# [Task requirements]
Each line of the records below that holds "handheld" should be returned.

(Items listed in a dataset)
————
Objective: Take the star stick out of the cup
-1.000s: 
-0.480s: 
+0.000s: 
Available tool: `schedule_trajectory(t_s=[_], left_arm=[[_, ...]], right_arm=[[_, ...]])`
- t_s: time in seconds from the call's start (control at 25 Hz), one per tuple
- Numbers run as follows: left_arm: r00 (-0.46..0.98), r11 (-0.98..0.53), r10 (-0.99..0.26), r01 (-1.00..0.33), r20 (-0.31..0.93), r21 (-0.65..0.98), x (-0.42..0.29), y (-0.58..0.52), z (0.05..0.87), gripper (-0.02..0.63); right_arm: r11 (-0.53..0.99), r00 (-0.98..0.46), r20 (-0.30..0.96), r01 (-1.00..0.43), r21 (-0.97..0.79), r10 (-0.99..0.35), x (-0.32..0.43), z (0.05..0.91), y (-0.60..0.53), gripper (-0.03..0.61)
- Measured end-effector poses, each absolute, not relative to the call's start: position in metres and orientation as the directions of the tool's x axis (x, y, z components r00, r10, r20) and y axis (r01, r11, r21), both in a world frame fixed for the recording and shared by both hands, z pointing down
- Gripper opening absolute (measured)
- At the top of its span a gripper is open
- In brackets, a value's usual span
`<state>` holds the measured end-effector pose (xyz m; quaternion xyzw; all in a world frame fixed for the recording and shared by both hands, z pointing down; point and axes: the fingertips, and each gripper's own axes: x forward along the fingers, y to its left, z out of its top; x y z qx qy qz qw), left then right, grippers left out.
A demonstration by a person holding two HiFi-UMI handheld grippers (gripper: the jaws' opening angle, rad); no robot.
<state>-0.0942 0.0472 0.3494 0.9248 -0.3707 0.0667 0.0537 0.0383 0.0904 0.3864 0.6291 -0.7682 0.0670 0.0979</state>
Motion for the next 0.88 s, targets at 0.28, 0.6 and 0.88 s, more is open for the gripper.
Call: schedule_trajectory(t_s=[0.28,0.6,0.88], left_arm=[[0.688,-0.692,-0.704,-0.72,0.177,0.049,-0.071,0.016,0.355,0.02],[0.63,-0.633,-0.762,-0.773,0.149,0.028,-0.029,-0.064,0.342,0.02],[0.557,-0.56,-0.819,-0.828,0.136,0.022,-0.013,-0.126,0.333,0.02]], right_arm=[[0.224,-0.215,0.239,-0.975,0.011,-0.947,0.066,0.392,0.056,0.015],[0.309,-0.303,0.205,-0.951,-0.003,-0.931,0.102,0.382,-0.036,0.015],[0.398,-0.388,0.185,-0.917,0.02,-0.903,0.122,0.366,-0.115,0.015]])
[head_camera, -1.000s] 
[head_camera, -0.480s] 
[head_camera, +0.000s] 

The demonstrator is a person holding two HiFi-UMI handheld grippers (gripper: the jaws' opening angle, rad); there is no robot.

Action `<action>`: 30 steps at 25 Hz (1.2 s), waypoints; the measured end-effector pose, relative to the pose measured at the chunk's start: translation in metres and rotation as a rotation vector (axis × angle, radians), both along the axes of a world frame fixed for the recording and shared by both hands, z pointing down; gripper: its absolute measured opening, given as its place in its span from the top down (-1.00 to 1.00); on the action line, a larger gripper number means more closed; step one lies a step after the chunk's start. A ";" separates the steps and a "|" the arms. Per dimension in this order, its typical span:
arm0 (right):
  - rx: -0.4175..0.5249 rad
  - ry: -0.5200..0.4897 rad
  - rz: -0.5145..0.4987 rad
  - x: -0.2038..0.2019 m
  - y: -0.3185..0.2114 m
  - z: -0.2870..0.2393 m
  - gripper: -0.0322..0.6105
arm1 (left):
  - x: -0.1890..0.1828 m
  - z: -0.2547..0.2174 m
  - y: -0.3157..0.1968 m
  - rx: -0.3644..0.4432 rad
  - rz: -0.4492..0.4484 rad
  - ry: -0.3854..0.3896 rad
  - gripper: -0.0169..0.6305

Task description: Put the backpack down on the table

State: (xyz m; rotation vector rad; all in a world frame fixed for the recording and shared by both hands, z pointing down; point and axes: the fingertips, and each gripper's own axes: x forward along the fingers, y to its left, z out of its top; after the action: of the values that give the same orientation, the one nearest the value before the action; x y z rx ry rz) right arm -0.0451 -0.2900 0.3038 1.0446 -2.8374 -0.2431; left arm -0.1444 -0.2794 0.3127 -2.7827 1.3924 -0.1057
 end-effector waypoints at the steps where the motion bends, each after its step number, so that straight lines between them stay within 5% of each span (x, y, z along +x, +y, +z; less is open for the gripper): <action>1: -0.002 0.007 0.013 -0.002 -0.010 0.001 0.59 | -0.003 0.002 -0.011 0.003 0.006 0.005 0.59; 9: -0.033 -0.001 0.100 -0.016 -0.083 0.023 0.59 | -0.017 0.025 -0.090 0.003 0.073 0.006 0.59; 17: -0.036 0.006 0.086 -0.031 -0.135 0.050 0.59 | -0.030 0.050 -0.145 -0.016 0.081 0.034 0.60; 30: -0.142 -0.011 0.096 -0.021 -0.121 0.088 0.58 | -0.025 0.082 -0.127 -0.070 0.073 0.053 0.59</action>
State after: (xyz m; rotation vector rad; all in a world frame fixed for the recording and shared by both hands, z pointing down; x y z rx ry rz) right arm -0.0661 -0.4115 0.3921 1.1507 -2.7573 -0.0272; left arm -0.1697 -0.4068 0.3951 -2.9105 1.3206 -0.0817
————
# [Exercise result]
A demonstration by a person holding two HiFi-UMI handheld grippers (gripper: the jaws' opening angle, rad); no robot.
The demonstrator is a person holding two HiFi-UMI handheld grippers (gripper: the jaws' opening angle, rad); there is no robot.

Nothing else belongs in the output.